== WHAT THE TASK REQUIRES ==
The stretch from the line with "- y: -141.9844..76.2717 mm" through the line with "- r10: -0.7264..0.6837" in the records below: write it out exactly, and nothing else.

(Data extracted from a collection)
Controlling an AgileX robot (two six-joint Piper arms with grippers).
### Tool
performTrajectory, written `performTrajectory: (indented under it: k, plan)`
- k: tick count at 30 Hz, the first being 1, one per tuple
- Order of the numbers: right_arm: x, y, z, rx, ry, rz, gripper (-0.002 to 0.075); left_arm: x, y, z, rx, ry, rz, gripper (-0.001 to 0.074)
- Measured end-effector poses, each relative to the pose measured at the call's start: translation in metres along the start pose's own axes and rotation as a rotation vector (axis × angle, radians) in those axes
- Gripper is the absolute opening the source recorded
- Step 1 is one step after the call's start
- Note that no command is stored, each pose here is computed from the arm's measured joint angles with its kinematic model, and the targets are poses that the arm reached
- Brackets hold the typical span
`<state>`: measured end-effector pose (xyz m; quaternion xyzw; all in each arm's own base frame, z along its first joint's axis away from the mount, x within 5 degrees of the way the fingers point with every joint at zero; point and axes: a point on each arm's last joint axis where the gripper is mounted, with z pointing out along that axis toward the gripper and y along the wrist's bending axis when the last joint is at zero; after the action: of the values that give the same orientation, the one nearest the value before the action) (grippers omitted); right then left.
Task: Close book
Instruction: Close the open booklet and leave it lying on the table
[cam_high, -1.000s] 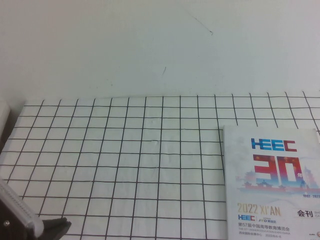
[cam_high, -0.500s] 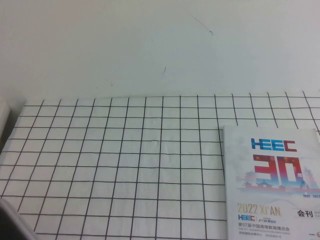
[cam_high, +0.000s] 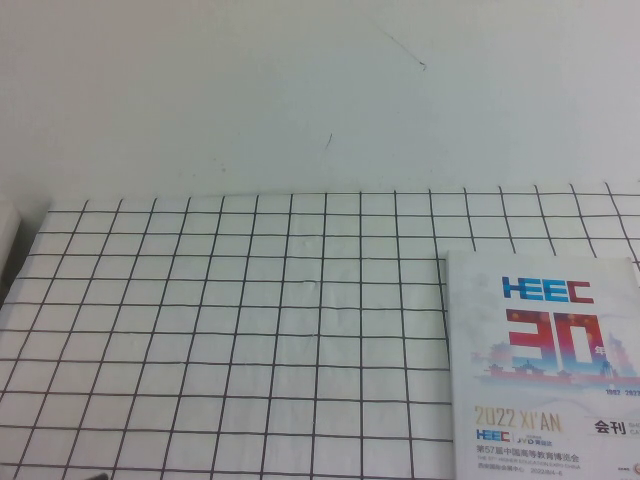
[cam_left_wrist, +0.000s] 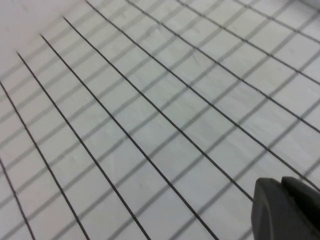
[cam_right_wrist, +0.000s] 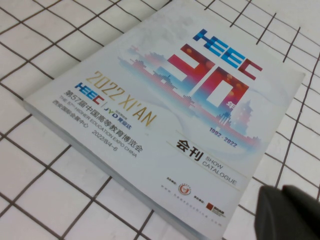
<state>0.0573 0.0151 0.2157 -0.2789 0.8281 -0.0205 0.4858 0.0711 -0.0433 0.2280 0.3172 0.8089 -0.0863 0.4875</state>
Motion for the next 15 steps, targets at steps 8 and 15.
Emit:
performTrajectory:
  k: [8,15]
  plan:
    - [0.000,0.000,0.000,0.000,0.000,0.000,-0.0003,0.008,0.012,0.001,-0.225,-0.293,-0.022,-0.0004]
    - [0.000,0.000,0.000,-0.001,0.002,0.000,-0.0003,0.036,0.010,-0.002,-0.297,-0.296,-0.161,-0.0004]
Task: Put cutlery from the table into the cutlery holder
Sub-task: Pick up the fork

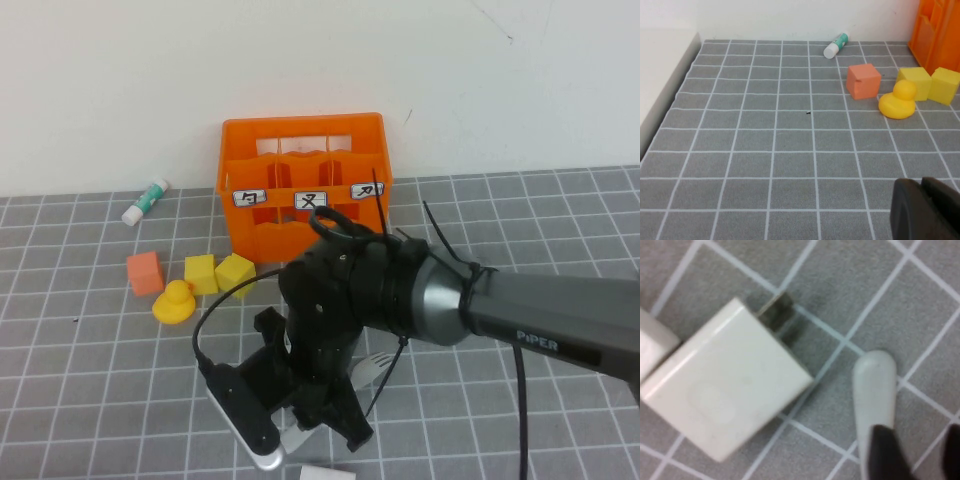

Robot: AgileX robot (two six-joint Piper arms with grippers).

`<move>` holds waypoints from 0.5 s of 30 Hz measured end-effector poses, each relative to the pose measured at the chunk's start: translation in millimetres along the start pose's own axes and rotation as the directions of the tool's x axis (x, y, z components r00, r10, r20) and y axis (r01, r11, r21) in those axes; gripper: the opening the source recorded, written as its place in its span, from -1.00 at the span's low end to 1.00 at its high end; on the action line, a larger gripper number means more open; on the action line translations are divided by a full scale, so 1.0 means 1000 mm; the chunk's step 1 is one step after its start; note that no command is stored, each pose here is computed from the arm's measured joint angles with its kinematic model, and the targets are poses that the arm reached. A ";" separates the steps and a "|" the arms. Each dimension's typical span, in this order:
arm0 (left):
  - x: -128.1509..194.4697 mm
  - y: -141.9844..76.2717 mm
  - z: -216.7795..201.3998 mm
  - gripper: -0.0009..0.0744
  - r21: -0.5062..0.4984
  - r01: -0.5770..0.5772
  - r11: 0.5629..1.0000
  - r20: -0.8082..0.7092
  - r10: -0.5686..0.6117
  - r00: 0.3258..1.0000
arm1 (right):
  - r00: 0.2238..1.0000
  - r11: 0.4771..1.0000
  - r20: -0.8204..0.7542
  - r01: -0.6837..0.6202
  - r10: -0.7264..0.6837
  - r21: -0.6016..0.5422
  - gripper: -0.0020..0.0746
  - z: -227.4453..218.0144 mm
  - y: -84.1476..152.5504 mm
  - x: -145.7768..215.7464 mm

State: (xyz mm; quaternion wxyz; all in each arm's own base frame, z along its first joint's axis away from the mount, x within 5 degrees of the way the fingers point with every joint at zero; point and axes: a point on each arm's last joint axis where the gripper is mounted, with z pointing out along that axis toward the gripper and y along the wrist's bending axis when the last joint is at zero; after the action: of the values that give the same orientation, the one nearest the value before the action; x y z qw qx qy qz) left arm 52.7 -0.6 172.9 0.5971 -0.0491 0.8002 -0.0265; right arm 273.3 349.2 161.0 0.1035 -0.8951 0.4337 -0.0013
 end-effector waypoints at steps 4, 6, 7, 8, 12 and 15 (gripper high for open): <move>0.000 0.000 0.000 -0.98 0.000 0.000 1.000 0.000 0.000 1.000 | 1.000 1.000 -0.003 0.018 -0.018 -0.014 0.01 0.009 0.000 0.002; 0.000 0.000 0.000 -0.98 0.000 0.000 1.000 0.000 0.000 1.000 | 1.000 0.999 -0.006 0.021 -0.021 -0.031 0.08 0.017 0.001 0.003; 0.000 0.000 0.000 -0.98 0.000 0.000 1.000 0.000 0.000 1.000 | 1.000 0.999 -0.007 0.021 -0.022 -0.037 0.09 0.020 0.001 0.003; 0.000 0.000 0.000 -0.98 0.000 0.000 1.000 0.000 0.000 1.000 | 1.000 0.999 -0.009 0.022 -0.023 -0.045 0.10 0.025 0.002 0.003; 0.000 0.000 0.000 -0.98 -0.001 -0.002 1.000 0.000 0.002 1.000 | 1.000 0.998 -0.009 0.018 -0.019 -0.062 0.11 0.035 0.003 0.004; 0.000 0.000 0.000 -0.98 -0.001 -0.002 1.000 0.000 0.002 1.000 | 1.000 0.998 -0.006 0.011 -0.011 -0.063 0.05 0.037 0.001 0.005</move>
State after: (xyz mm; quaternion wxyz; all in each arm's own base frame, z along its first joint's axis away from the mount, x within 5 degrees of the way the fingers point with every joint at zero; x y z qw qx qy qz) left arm 52.7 -0.5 172.9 0.5971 -0.0486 0.8003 -0.0257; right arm 278.7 351.4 124.0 0.0741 -0.9003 0.4288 0.0088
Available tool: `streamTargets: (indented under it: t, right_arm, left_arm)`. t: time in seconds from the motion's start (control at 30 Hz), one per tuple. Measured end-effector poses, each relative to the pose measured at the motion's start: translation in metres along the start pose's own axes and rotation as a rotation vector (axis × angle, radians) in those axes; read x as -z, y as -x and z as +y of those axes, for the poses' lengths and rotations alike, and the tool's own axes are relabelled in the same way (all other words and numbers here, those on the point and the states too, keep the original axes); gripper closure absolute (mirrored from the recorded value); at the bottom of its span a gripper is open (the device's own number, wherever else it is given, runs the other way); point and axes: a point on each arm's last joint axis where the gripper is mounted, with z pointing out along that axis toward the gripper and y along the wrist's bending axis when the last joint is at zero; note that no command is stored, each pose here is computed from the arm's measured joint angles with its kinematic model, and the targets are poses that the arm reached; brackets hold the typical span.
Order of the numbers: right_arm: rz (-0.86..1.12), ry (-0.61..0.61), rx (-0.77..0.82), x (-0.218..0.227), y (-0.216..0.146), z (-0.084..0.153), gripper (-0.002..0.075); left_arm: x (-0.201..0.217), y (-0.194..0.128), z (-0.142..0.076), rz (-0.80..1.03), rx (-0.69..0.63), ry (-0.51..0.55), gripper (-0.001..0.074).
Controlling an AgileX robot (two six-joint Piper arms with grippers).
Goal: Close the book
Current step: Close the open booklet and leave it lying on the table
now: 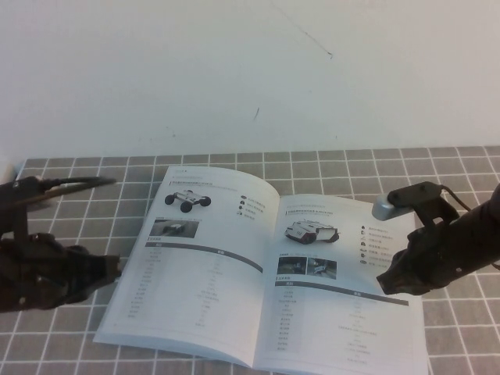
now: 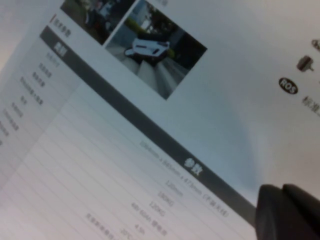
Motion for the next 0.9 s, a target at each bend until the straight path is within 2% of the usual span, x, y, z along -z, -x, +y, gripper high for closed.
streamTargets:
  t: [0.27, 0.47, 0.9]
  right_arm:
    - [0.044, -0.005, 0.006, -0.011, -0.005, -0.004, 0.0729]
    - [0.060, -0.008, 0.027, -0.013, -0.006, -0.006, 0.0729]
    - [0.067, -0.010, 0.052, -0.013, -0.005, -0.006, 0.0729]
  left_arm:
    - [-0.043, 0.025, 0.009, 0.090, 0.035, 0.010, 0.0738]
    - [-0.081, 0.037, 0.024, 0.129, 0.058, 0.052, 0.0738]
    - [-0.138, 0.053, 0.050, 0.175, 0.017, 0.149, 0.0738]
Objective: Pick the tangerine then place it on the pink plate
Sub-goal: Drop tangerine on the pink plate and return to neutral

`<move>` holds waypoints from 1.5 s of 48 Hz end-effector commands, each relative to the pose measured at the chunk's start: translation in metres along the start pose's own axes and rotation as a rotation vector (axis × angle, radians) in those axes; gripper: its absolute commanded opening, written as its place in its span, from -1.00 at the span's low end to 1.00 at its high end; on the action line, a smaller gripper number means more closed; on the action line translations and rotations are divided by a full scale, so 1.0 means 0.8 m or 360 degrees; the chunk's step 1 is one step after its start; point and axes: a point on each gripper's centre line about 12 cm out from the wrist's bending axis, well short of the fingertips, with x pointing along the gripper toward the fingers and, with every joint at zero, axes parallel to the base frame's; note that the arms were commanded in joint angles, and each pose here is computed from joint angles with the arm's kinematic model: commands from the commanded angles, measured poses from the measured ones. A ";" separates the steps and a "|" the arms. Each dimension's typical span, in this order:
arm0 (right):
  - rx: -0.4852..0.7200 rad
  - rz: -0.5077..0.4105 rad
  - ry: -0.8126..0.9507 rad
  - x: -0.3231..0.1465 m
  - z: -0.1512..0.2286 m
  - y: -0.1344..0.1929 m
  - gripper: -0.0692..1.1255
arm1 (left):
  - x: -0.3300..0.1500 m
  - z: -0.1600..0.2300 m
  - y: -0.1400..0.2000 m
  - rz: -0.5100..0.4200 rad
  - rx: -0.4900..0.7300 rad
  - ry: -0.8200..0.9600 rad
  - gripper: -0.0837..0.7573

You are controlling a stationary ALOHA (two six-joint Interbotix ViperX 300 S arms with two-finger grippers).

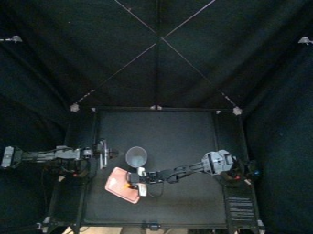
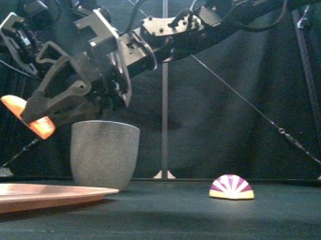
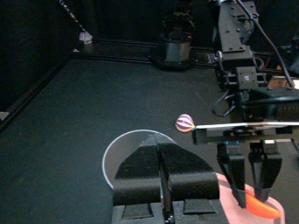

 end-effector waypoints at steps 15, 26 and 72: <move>0.0013 -0.0010 -0.0138 -0.002 0.034 -0.006 0.52 | 0.000 0.006 0.002 0.0014 -0.0008 -0.0027 -0.58; -0.0012 -0.0017 -0.0176 -0.021 0.047 -0.009 0.54 | 0.000 0.002 0.003 0.0017 -0.0011 -0.0015 -0.58; -0.0160 -0.0185 -0.0944 -0.293 0.005 -0.063 0.55 | 0.000 -0.003 0.003 0.0017 -0.0008 0.0000 -0.58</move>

== TASK SOLUTION ==
  - y: -141.9844..76.2717 mm
  - z: -216.7795..201.3998 mm
  - gripper: -0.0009..0.0744
  - r21: -0.5062..0.4984
  - r01: -0.5770..0.5772
  - r11: 0.5629..1.0000
  - r20: -0.8082..0.7092
  - r10: -0.5686..0.6117
  - r00: 0.3258..1.0000
arm1 (right):
  - r00: 0.2238..1.0000
  - r11: 0.4771..1.0000
  - r20: -0.8204..0.7542
  - r01: -0.6837..0.6202
  - r10: -0.7264..0.6837

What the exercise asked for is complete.